Traditions are many in this spectacular RMP event, with the popular entrance and procession of forthright drummers and pipers from the City of Melbourne Highland Pipe Band lifting our spirits with the sight and sound of a medley of rhythmic carols.
Tonight we also celebrated an accomplished young Australian composer, Hamish Ander, whose arrangement of William James’ popular “The Silver Stars are in the Sky” featured sensitive solo violin and cello lines, while his panoramic “Fanfare on Adeste Fidelis”, with striking percussion and brass grandeur, was a fitting opening for the second half of this multi-orchestrated event.
Always impressive were the arrangements and orchestrations of the concert performances by the combined adult choirs. Each song showcased unified and balanced female or male settings, descant lines were secure and dramatic, visual presentation was professional and disciplined with musical detail and expression exemplary at all times. As master of ceremonies, writer of detailed program notes in a 30-page glossy booklet, musical director, conductor and stage manager, Andrew Wailes’ energy and passion is both authoritative and infectious. Seven “Readings” given by Wailes, Roland Rocchiccioli and Julie Houghton gave a time for calmness, wisdom, and reflection with beautifully spoken Word.
Against the creative piano accompaniment of Stefan Cassomenos, weaving Ronald Bing’s Elizabethan Serenade gently throughout, Roland Rocchiccioli’s Reading paid tribute to one tradition being constant through our lives – the annual Christmas Message broadcast by Queen Elizabeth since 1952 and televised from 1957. He shared his recollection of the Queen’s words, reminding us that Christmas is for children and for the child in each of us, and that “it is better to light a candle than curse the dark.” This year will be a different King’s Message.

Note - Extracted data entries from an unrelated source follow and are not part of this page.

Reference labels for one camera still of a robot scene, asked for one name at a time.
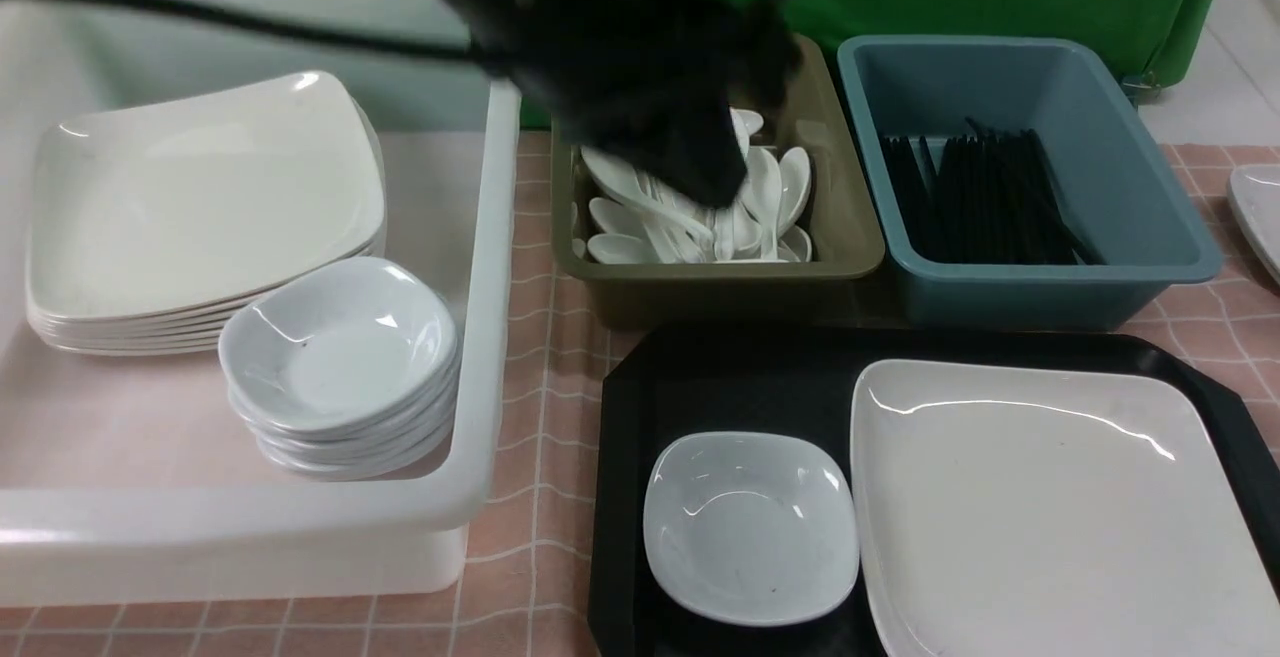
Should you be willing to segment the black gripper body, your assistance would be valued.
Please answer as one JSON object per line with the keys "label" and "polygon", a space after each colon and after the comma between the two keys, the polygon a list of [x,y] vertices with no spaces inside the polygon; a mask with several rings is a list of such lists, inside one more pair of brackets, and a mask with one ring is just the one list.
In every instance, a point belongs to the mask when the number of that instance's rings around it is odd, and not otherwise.
{"label": "black gripper body", "polygon": [[745,161],[730,96],[777,108],[799,54],[785,0],[486,0],[474,41],[576,145],[646,172],[696,204],[739,197]]}

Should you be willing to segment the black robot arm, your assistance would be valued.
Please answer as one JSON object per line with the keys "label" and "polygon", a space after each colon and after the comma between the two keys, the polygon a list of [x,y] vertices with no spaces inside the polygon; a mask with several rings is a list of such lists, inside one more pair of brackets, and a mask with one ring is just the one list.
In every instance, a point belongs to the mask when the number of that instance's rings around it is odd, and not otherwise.
{"label": "black robot arm", "polygon": [[726,209],[746,181],[730,96],[778,108],[800,63],[783,0],[444,0],[564,141]]}

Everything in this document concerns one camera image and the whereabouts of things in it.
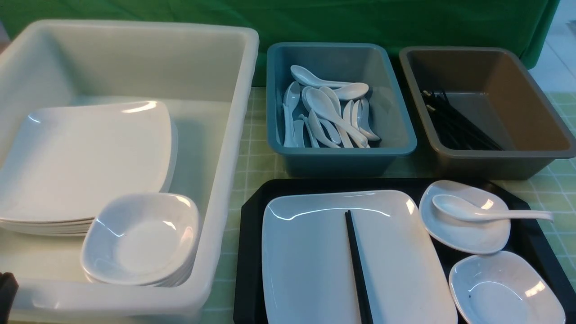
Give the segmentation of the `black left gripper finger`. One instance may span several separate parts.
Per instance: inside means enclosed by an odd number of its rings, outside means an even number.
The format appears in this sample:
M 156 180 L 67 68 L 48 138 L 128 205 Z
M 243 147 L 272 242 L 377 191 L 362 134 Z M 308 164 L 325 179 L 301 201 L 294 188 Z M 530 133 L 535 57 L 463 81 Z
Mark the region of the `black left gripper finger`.
M 7 324 L 19 284 L 13 273 L 0 274 L 0 323 Z

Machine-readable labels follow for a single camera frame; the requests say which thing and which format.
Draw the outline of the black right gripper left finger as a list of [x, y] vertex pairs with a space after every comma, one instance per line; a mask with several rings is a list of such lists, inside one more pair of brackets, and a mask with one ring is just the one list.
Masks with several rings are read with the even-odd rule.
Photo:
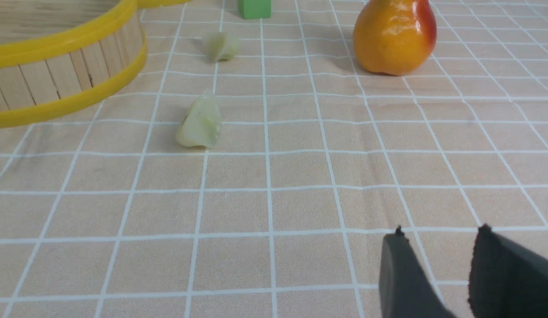
[[421, 267], [401, 226], [383, 237], [379, 277], [384, 318], [453, 318]]

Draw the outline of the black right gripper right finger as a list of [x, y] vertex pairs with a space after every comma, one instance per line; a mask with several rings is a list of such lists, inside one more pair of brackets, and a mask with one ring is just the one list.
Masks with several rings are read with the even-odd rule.
[[483, 225], [468, 292], [476, 318], [548, 318], [548, 259]]

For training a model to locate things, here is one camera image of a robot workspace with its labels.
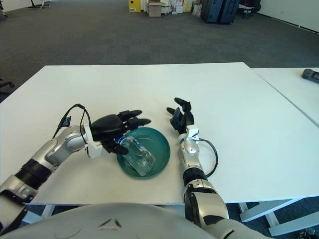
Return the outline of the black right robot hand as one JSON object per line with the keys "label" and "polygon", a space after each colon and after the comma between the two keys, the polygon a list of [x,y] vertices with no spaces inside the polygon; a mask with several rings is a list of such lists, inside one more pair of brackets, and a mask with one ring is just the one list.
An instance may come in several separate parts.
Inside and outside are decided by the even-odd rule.
{"label": "black right robot hand", "polygon": [[180,107],[177,107],[176,109],[167,107],[167,112],[172,115],[169,121],[179,134],[184,134],[186,133],[187,126],[194,125],[194,117],[191,113],[191,103],[177,97],[174,98],[174,101],[182,107],[182,111],[180,110]]}

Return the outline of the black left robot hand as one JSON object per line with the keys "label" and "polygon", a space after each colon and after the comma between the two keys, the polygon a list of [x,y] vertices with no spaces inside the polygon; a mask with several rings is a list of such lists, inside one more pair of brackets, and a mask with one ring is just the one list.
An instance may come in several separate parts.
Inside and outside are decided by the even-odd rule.
{"label": "black left robot hand", "polygon": [[101,142],[102,147],[109,153],[128,154],[129,150],[115,139],[122,137],[128,131],[151,123],[150,119],[137,118],[141,113],[141,110],[123,111],[117,115],[112,114],[97,119],[90,126],[93,140]]}

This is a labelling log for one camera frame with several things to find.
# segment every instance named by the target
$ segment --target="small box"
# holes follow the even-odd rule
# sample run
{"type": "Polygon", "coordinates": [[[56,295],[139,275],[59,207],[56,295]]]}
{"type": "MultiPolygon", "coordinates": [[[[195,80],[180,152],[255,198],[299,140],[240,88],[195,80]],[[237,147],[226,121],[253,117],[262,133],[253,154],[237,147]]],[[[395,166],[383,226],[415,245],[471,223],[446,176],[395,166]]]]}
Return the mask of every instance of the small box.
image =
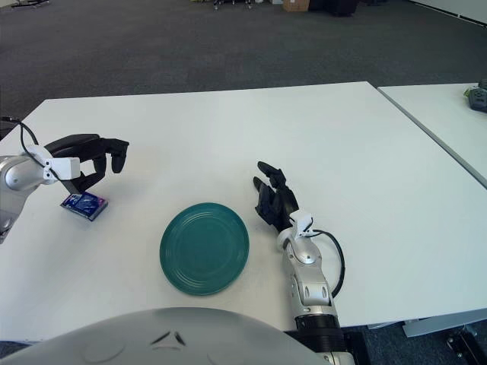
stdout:
{"type": "Polygon", "coordinates": [[[307,11],[310,0],[283,0],[282,7],[286,11],[307,11]]]}
{"type": "Polygon", "coordinates": [[[63,208],[79,214],[90,221],[98,216],[108,205],[108,201],[103,198],[98,198],[96,195],[89,192],[83,192],[82,194],[71,194],[61,204],[63,208]]]}

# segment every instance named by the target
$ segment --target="table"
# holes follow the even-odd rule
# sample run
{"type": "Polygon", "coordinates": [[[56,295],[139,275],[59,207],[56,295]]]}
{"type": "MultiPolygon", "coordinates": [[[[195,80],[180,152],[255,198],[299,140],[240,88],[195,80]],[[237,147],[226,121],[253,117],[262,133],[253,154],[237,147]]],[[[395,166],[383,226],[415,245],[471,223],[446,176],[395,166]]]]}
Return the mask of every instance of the table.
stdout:
{"type": "Polygon", "coordinates": [[[487,114],[471,110],[463,92],[472,84],[379,87],[487,188],[487,114]]]}
{"type": "MultiPolygon", "coordinates": [[[[61,184],[29,197],[0,246],[0,339],[169,306],[294,329],[276,232],[253,209],[258,160],[281,167],[314,226],[340,241],[342,326],[487,307],[487,191],[369,83],[46,100],[25,122],[43,143],[98,133],[130,146],[124,171],[91,189],[110,200],[95,222],[59,207],[61,184]],[[250,236],[241,276],[210,297],[180,293],[159,264],[165,227],[200,202],[234,209],[250,236]]],[[[316,242],[334,286],[338,256],[316,242]]]]}
{"type": "Polygon", "coordinates": [[[487,23],[487,4],[483,0],[468,0],[457,2],[455,0],[413,0],[417,4],[446,11],[450,15],[487,23]]]}

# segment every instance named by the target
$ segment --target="green object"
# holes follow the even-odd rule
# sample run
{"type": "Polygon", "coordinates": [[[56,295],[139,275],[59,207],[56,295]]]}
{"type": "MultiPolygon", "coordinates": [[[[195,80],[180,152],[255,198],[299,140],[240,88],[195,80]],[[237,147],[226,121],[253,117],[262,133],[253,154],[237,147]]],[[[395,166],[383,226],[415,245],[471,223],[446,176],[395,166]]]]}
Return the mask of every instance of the green object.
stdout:
{"type": "Polygon", "coordinates": [[[159,256],[167,279],[192,295],[225,289],[244,269],[249,235],[243,221],[220,204],[202,203],[180,212],[167,226],[159,256]]]}
{"type": "Polygon", "coordinates": [[[474,87],[469,87],[468,89],[465,90],[465,92],[463,93],[463,95],[465,97],[469,97],[470,91],[472,91],[473,89],[475,89],[475,88],[474,87]]]}

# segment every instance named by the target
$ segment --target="white wall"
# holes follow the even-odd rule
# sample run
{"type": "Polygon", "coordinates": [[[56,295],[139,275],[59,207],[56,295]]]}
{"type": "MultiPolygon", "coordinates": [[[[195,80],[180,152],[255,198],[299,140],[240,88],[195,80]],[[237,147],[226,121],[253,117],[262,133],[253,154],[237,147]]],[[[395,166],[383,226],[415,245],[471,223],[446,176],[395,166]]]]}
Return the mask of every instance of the white wall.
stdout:
{"type": "Polygon", "coordinates": [[[0,0],[0,7],[14,4],[15,2],[15,0],[0,0]]]}
{"type": "Polygon", "coordinates": [[[487,23],[487,0],[414,0],[455,14],[487,23]]]}

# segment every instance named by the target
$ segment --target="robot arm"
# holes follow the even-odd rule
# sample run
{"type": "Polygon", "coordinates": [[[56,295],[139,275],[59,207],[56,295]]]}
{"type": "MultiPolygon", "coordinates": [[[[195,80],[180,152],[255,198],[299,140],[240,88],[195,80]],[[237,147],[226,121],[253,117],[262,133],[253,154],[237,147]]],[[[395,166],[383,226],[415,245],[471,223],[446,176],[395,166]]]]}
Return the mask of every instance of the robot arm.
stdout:
{"type": "MultiPolygon", "coordinates": [[[[297,340],[326,356],[331,363],[354,364],[353,356],[346,352],[333,295],[321,270],[320,250],[311,240],[318,234],[331,235],[311,229],[311,214],[299,209],[294,193],[285,185],[286,178],[281,170],[263,162],[257,166],[269,177],[271,187],[275,189],[272,190],[259,178],[253,178],[254,186],[259,191],[257,214],[279,232],[277,245],[283,252],[289,280],[291,308],[298,329],[297,340]]],[[[345,266],[342,267],[341,278],[344,273],[345,266]]]]}
{"type": "Polygon", "coordinates": [[[40,184],[58,179],[71,194],[80,194],[103,179],[106,153],[112,155],[112,170],[122,171],[128,142],[99,135],[70,135],[45,147],[27,146],[27,154],[0,157],[0,244],[22,212],[27,197],[40,184]],[[93,160],[95,173],[85,176],[80,163],[93,160]]]}

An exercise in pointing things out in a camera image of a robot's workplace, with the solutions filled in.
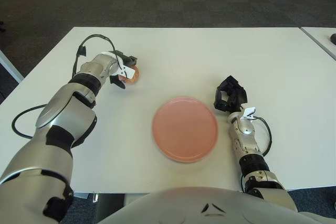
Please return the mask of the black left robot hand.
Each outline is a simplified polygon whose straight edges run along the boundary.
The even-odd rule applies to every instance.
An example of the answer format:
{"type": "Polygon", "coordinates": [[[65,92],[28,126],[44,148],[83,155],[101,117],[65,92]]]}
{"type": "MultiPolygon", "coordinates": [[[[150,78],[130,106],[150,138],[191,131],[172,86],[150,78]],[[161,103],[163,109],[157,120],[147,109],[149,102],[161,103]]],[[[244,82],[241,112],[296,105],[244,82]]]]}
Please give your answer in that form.
{"type": "Polygon", "coordinates": [[[122,60],[122,65],[124,67],[128,67],[129,69],[134,70],[134,74],[132,78],[128,75],[129,70],[125,71],[123,70],[124,75],[111,75],[110,83],[117,85],[121,89],[125,89],[126,84],[134,84],[138,81],[140,72],[139,69],[136,66],[137,58],[134,56],[126,56],[123,52],[116,50],[114,54],[117,56],[117,60],[122,60]]]}

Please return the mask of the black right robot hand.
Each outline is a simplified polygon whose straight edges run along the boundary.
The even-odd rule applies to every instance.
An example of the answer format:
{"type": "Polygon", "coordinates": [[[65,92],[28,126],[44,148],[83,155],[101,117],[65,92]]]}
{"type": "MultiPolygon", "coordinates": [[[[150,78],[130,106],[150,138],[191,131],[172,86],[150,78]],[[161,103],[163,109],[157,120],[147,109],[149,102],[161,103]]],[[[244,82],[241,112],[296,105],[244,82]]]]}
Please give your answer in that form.
{"type": "Polygon", "coordinates": [[[247,102],[245,89],[232,76],[228,76],[216,89],[214,108],[217,110],[240,112],[241,105],[247,102]]]}

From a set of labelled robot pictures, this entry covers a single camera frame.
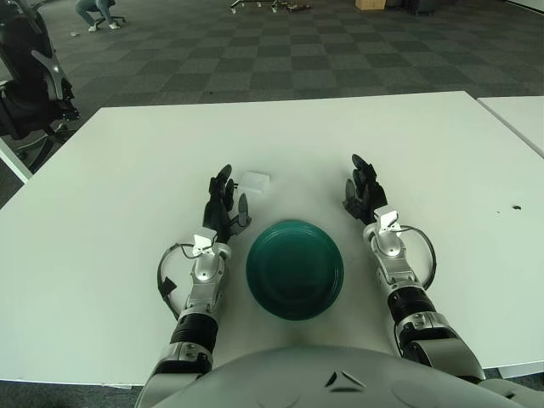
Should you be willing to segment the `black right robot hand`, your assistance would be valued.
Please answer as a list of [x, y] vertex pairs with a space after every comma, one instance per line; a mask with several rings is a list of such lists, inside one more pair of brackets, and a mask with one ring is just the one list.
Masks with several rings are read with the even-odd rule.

With hypnotic pulses, dramatic crescendos, timpani rolls and trumpets adding power to the full choir’s grandeur, an innovative and inspiring setting of “Lully, Lullay, Lulla” (Coventry Carol) by Philip Stopford was a standout success. Stopford’s “Star of the Kings” was also among the best – a piece with humble beginnings that developed with radiant orchestral and vocal power to reach a huge ending. At times some percussion – with so much power in their hands to influence the occasion – could have celebrated with more gusto, as the program broadened in sound through this final and spectacular music. “Joy to the World” is the traditional final celebration, tonight followed by a resplendent Brass Fanfare based on that melody, by composer Robert Hobby. Organist Andrew Bainbridge, who was central to so much of the whole concert, delivering the Organ Postlude, Widor’s Toccata from his Symphony for Organ No 5.
Once again, Melbourne’s RMP Carols in the Cathedral was a huge, well-loved and essential Christmas experience.
Image supplied.
___________________________________________________________
Julie McErlain reviewed “Carols in the Cathedral”, presented by the Royal Melbourne Philharmonic Orchestra and Choir at St Paul’s Cathedral on December 16, 2022.